Single by Conway Twitty

from the album Heart & Soul
- B-side: "She Thinks I Still Care"
- Released: January 14, 1980
- Genre: Country
- Length: 3:24
- Label: MCA
- Songwriter: Johnny MacRae
- Producers: Conway Twitty, David Barnes

Conway Twitty singles chronology
| "Happy Birthday Darlin'" (1979) | "I'd Love to Lay You Down" (1980) | "I've Never Seen the Likes of You" (1980) |

= I'd Love to Lay You Down =

"I'd Love to Lay You Down" is a song written by Johnny MacRae, and recorded by American country music artist Conway Twitty. It was released in January 1980 as the first single from the album Heart & Soul. The song was Twitty's 24th number one on the country chart. The single stayed at number one for one week. The song has sold 300,000 digital copies since becoming available for download.

In 2002, Daryle Singletary released a remake, which went to number 43 on the same chart.

Conway's version of this song features an extremely unusual series of key changes: the song progressively lowers in key instead of the musical standard of changing keys upwards.

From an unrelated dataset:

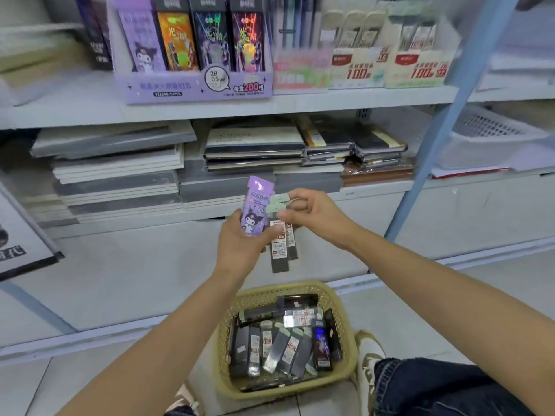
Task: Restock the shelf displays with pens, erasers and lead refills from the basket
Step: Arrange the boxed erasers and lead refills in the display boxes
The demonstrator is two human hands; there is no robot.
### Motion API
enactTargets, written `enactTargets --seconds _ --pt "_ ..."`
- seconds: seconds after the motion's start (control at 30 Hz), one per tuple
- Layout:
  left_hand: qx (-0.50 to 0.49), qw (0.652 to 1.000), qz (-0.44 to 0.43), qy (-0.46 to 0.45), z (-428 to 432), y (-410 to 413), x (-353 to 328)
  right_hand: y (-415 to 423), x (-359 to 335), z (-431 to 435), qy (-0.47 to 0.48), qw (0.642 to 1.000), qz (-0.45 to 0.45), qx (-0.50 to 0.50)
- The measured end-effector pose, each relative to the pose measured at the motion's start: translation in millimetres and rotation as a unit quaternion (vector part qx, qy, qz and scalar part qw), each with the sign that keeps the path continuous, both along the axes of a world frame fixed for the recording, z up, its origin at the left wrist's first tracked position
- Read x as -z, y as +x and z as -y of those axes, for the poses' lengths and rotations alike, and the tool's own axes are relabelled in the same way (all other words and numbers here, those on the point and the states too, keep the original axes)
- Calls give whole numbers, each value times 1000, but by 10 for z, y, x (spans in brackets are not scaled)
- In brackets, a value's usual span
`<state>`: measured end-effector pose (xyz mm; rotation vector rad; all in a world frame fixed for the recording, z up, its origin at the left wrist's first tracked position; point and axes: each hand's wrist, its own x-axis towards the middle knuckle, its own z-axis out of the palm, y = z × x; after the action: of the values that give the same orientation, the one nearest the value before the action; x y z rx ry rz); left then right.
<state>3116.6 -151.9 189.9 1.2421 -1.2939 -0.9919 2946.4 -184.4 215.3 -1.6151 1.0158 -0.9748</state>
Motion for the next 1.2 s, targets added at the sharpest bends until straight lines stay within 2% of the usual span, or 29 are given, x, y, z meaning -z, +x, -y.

Chris Young references this song in his single "I Can Take It from There".

==Chart performance==
===Conway Twitty===

| Chart (1980) | Peak position |
|---|---|
| US Hot Country Songs (Billboard) | 1 |
| Canadian RPM Country Tracks | 1 |

===Year-end charts===

| Chart (1980) | Position |
|---|---|
| US Hot Country Songs (Billboard) | 24 |

===Daryle Singletary===

| Chart (2002) | Peak position |
|---|---|
| US Hot Country Songs (Billboard) | 43 |

==Certifications==

| Region | Certification | Certified units/sales |
| United States (RIAA) | Platinum | 1,000,000^{‡} |
^{‡} Sales+streaming figures based on certification alone.